Saat prajurit itu jatuh ke tanah, Aric menatapnya dengan perasaan yang campur aduk. Mereka telah memenangkan pertempuran ini, tetapi ada kehampaan di dalam hatinya. Ini bukan kemenangan yang manis—ini adalah perjuangan untuk bertahan hidup. Prajurit itu telah memberikan segalanya, dan Aric tahu bahwa mereka juga bisa berakhir sama. 'Apa ini hanya awal?' pikirnya, sambil menarik napas dalam-dalam, mencoba menghilangkan rasa takut yang masih menghantui benaknya
Darren, yang masih berdiri di kejauhan, melepaskan busurnya dan mendekat. Wajahnya dipenuhi kelegaan, meski tubuhnya masih gemetar. "Kita berhasil," katanya dengan suara terengah, matanya tak lepas dari tubuh prajurit yang kini tak bernyawa itu.

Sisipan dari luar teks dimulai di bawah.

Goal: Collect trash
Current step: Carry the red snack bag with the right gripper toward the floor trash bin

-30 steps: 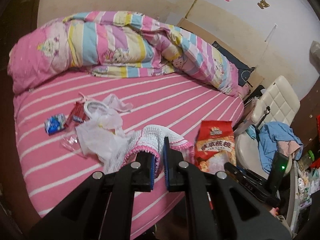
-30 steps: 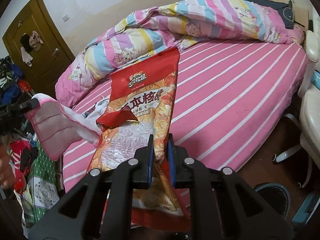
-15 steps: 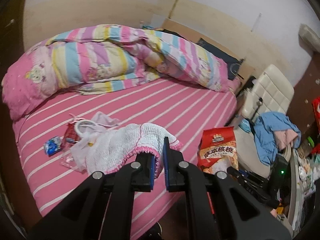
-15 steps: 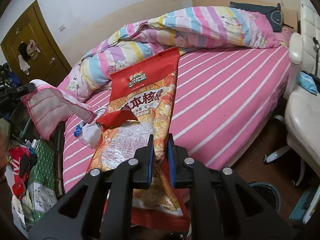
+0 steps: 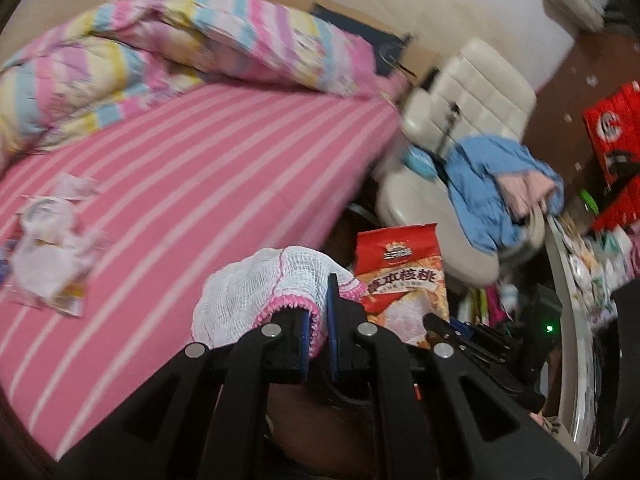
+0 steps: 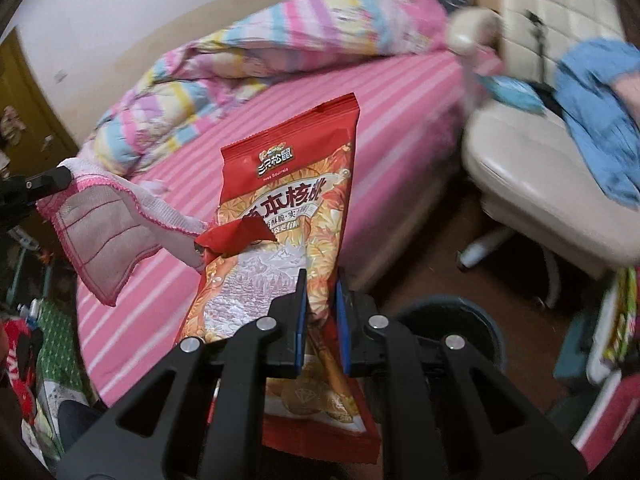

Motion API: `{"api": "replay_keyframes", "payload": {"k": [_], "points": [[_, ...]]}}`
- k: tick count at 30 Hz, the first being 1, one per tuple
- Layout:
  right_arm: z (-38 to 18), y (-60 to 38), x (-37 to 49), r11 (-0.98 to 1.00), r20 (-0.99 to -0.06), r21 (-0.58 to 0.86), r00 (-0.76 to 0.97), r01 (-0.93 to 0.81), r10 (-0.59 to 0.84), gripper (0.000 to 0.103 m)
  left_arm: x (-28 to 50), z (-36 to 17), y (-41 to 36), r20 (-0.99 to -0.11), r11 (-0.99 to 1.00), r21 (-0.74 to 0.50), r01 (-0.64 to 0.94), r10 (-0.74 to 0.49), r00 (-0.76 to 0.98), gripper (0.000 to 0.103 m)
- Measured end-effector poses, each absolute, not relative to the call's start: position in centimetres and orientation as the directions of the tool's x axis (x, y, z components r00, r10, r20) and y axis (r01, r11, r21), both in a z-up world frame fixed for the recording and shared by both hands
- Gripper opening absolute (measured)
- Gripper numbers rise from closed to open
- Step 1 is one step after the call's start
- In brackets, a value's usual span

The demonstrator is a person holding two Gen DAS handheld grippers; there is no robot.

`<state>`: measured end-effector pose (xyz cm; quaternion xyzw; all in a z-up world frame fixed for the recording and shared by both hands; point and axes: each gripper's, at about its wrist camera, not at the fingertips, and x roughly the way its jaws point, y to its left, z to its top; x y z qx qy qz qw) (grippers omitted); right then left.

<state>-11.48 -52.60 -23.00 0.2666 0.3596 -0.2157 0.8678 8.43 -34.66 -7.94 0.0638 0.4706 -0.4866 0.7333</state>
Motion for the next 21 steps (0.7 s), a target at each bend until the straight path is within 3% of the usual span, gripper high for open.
{"api": "replay_keyframes", "payload": {"k": [10,21], "points": [[-32.7,-57.3,-20.9,0.616,-0.848,0.265,0.483,0.742,-0.218,0.013,0.6,-15.6,-43.2,-0.815,0.413,-0.383,0.826,-0.573,-0.091,0.007],[-43.1,-60.0,-23.0,0.556,-0.936,0.193,0.322,0.808,-0.143,0.013,-4.2,-25.1,-50.5,-0.871,0.357,-0.403,0.843,-0.432,-0.234,0.007]]}}
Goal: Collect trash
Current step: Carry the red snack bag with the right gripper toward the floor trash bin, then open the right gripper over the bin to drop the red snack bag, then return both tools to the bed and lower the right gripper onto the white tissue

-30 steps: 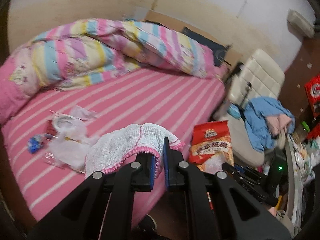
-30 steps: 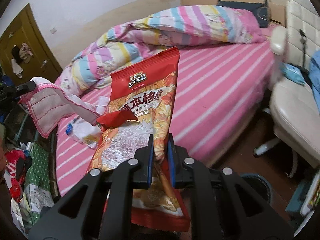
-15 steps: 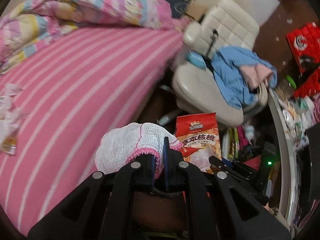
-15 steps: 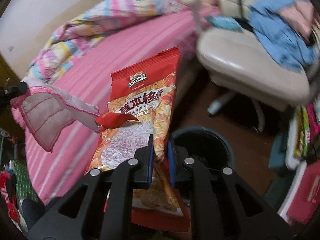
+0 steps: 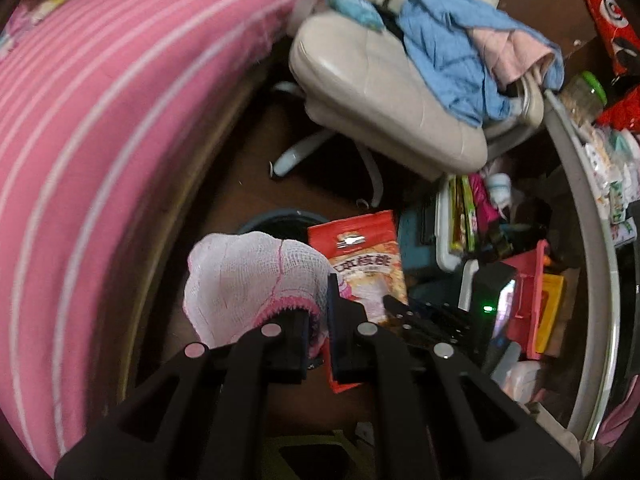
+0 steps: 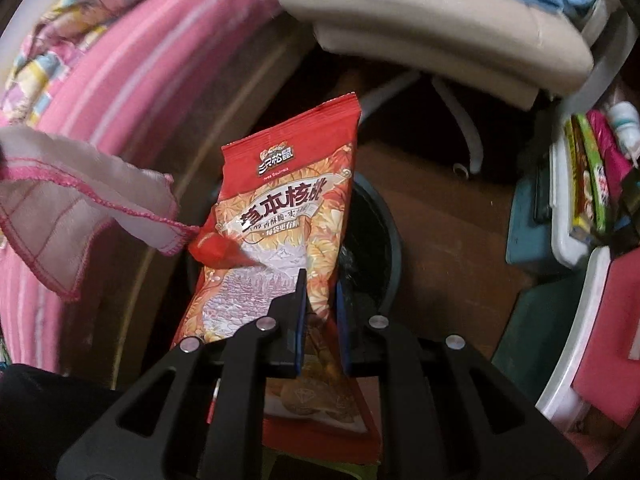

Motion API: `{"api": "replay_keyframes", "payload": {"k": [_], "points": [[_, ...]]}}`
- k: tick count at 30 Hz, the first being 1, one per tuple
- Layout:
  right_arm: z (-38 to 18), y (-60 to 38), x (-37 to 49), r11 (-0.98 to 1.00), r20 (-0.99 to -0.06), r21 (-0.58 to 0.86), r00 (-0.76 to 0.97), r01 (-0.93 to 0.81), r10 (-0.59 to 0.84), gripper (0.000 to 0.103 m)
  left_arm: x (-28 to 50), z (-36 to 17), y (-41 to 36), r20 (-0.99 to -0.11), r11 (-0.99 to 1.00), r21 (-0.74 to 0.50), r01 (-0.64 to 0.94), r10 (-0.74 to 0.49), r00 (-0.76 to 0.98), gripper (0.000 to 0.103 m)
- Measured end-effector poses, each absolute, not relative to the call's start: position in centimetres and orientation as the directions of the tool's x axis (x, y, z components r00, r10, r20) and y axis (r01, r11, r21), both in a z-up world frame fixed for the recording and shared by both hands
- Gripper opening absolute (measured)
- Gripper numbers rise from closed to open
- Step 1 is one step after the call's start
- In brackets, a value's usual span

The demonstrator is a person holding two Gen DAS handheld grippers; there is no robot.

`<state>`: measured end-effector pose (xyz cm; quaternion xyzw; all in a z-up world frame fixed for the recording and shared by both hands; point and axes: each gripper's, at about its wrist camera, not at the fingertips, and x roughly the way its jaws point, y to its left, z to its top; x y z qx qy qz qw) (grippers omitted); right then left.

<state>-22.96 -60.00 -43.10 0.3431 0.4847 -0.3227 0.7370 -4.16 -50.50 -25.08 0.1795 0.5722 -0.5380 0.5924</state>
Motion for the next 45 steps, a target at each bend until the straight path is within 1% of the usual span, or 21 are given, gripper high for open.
{"api": "replay_keyframes", "payload": {"k": [8,11,12,13,14,15,16,17,18,19,21,24,27,28,29,30,33,36,40,43,45], "points": [[-49.3,-60.6,-21.6,0.537,-0.966,0.179,0.25,0.824,-0.062,0.014,-6.9,-31.3,-54.4,-0.884,0.336,-0.435,0.835,-0.336,-0.325,0.008],[-50.4,-60.9,-22.0,0.514,-0.967,0.188,0.248,0.837,-0.051,0.018,-8.1,-32.8,-55.7,-0.886,0.325,-0.44,0.837,-0.31,-0.345,0.008],[-50.6,-61.0,-22.3,0.5,-0.965,0.195,0.255,0.844,-0.054,0.024,-8.5,-33.2,-55.9,-0.886,0.322,-0.441,0.837,-0.301,-0.351,0.008],[-50.7,-61.0,-22.5,0.488,-0.965,0.197,0.256,0.851,-0.057,0.036,-8.7,-33.5,-56.2,-0.887,0.32,-0.443,0.838,-0.294,-0.357,0.008],[-50.7,-61.0,-22.7,0.474,-0.965,0.194,0.253,0.859,-0.064,0.042,-9.1,-34.0,-56.5,-0.889,0.316,-0.44,0.841,-0.284,-0.358,0.009],[-50.8,-61.2,-23.2,0.458,-0.965,0.19,0.25,0.869,-0.075,0.053,-9.4,-34.3,-56.8,-0.892,0.314,-0.436,0.844,-0.278,-0.357,0.011],[-50.9,-61.4,-23.6,0.444,-0.966,0.186,0.247,0.877,-0.083,0.059,-9.6,-34.7,-57.0,-0.894,0.311,-0.432,0.847,-0.27,-0.358,0.011],[-50.6,-61.2,-23.5,0.435,-0.967,0.179,0.24,0.882,-0.087,0.061,-9.8,-34.9,-57.1,-0.896,0.311,-0.429,0.848,-0.262,-0.358,0.014],[-50.5,-61.2,-23.8,0.423,-0.97,0.164,0.225,0.891,-0.097,0.066,-9.9,-35.1,-57.2,-0.9,0.313,-0.423,0.85,-0.253,-0.354,0.023],[-50.5,-61.2,-24.1,0.411,-0.971,0.152,0.214,0.899,-0.107,0.069,-9.9,-35.3,-57.2,-0.903,0.316,-0.417,0.852,-0.247,-0.35,0.027],[-50.2,-61.1,-24.6,0.395,-0.971,0.132,0.199,0.909,-0.134,0.071,-9.9,-35.6,-57.0,-0.912,0.318,-0.396,0.861,-0.244,-0.329,0.051],[-49.1,-60.7,-25.1,0.384,-0.957,0.116,0.206,0.916,-0.203,0.073,-9.8,-35.5,-56.6,-0.92,0.313,-0.371,0.874,-0.251,-0.3,0.065],[-47.1,-59.9,-25.4,0.383,-0.922,0.091,0.223,0.919,-0.316,0.075,-9.6,-34.9,-56.1,-0.928,0.308,-0.343,0.887,-0.26,-0.269,0.074],[-46.4,-59.7,-25.4,0.387,-0.909,0.1,0.242,0.917,-0.339,0.075,-9.4,-34.3,-55.7,-0.929,0.304,-0.33,0.894,-0.273,-0.25,0.077],[-45.5,-59.3,-25.4,0.395,-0.892,0.119,0.273,0.911,-0.361,0.075,-9.1,-33.8,-55.4,-0.929,0.304,-0.32,0.897,-0.286,-0.235,0.083],[-45.1,-59.4,-25.4,0.401,-0.882,0.12,0.283,0.908,-0.378,0.075,-8.8,-33.3,-55.0,-0.927,0.307,-0.319,0.897,-0.298,-0.228,0.086],[-42.5,-58.8,-24.6,0.435,-0.841,0.116,0.321,0.893,-0.435,0.076,-7.1,-31.3,-53.2,-0.91,0.329,-0.34,0.881,-0.352,-0.219,0.087],[-39.9,-57.8,-22.7,0.48,-0.8,0.099,0.357,0.872,-0.483,0.077,-4.9,-28.8,-50.9,-0.904,0.382,-0.308,0.871,-0.402,-0.144,0.088],[-35.9,-56.0,-18.8,0.589,-0.753,0.145,0.475,0.795,-0.456,0.077,-0.7,-25.1,-47.2,-0.874,0.465,-0.287,0.837,-0.485,-0.031,0.089],[-32.9,-53.6,-15.2,0.675,-0.715,0.111,0.531,0.729,-0.455,0.077,2.5,-22.2,-42.6,-0.816,0.522,-0.311,0.794,-0.575,0.058,0.09],[-31.5,-51.8,-13.0,0.723,-0.694,0.103,0.571,0.683,-0.439,0.077,5.1,-20.2,-38.5,-0.742,0.539,-0.375,0.755,-0.662,0.104,0.092]]}}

Aric hanya bisa mengangguk, napasnya masih berat, tetapi pikirannya terjebak dalam kekosongan aneh yang tidak pernah dia rasakan sebelumnya. Mereka telah memenangkan pertempuran, tetapi di dalam dirinya, kemenangan itu terasa hambar. Pandangannya tertuju pada prajurit yang terbaring mati di tanah, darah mengalir dari celah di bawah zirahnya. Apa benar mereka menang? Atau hanya sekadar selamat? Aric tak bisa menghilangkan rasa dingin yang merayap ke dalam hatinya—apakah ini harga yang harus selalu dibayar untuk bertahan hidup?
"Kita selamat," gumamnya, meskipun tubuhnya terasa berat oleh lelah dan kesakitan, tetapi lebih dari itu, oleh kesadaran bahwa pertempuran ini hanyalah permulaan dari perjuangan yang jauh lebih besar dan lebih gelap.